**WHAT NEEDS TO BE DONE:** Only one stretch of the listing below is wanted. Give it again exactly, from the line with "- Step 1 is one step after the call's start" through the line with "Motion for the".

**DATA SECTION:**

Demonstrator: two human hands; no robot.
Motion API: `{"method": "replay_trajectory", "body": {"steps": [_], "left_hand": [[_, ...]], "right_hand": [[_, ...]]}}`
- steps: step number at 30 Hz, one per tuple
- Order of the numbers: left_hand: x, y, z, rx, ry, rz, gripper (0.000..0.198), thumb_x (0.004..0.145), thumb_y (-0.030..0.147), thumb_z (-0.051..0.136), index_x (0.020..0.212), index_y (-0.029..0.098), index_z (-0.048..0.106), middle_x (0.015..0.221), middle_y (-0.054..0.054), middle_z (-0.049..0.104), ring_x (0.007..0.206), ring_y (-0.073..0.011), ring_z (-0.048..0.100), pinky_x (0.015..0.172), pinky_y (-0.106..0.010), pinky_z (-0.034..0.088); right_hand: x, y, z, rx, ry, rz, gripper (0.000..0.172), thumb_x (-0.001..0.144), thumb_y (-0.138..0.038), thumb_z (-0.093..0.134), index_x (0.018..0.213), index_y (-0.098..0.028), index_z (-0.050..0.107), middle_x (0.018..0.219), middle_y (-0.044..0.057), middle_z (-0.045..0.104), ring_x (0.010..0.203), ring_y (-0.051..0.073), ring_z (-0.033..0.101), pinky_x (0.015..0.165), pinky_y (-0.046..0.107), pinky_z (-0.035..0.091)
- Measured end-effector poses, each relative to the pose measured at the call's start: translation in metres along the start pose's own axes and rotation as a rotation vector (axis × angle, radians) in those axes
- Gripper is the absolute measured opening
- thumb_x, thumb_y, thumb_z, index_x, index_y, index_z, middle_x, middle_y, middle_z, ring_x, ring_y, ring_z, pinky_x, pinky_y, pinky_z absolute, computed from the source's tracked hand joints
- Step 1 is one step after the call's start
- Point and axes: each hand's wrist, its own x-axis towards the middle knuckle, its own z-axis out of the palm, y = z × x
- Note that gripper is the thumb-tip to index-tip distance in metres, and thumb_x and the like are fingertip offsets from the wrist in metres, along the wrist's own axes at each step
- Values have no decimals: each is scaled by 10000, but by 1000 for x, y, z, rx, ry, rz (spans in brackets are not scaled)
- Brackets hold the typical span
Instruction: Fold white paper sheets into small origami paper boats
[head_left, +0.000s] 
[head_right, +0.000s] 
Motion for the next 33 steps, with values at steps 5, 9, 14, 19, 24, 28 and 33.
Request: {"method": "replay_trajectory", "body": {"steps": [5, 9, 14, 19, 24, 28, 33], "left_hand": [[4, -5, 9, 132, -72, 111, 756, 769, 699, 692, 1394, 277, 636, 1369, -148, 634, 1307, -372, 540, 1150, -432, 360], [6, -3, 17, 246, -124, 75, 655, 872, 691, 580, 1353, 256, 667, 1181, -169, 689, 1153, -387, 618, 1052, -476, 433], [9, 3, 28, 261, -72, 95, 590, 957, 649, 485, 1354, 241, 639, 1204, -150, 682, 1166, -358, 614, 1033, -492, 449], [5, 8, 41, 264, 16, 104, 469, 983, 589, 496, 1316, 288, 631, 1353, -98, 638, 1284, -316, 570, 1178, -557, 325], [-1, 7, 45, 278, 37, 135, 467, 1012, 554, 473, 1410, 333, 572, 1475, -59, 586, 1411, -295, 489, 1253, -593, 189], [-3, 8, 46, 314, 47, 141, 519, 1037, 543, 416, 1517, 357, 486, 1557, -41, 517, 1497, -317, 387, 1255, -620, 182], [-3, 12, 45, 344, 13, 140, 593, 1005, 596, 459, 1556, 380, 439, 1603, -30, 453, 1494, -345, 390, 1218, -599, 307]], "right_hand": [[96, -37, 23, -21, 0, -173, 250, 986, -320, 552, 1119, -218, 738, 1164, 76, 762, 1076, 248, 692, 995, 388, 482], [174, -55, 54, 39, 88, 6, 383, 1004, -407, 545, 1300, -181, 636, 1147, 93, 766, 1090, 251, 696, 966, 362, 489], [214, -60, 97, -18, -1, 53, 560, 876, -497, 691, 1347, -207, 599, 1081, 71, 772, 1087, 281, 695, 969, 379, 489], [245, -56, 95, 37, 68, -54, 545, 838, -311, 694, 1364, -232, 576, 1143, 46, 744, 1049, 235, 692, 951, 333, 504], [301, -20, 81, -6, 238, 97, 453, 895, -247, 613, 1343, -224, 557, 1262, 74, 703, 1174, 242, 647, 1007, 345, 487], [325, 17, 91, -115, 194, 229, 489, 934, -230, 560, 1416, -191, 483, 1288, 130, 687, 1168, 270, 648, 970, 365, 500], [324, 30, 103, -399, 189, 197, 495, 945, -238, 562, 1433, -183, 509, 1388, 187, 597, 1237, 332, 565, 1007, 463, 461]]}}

**RESULT FOR THIS TASK:**
- Step 1 is one step after the call's start
- Point and axes: each hand's wrist, its own x-axis towards the middle knuckle, its own z-axis out of the palm, y = z × x
- Note that gripper is the thumb-tip to index-tip distance in metres, and thumb_x and the like are fingertip offsets from the wrist in metres, along the wrist's own axes at each step
- Values have no decimals: each is scaled by 10000, but by 1000 for x, y, z, rx, ry, rz (spans in brackets are not scaled)
- Brackets hold the typical span
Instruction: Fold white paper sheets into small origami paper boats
[head_left, +0.000s] 
[head_right, +0.000s] 
Motion for the next 33 steps, with values at steps 5, 9, 14, 19, 24, 28 and 33.

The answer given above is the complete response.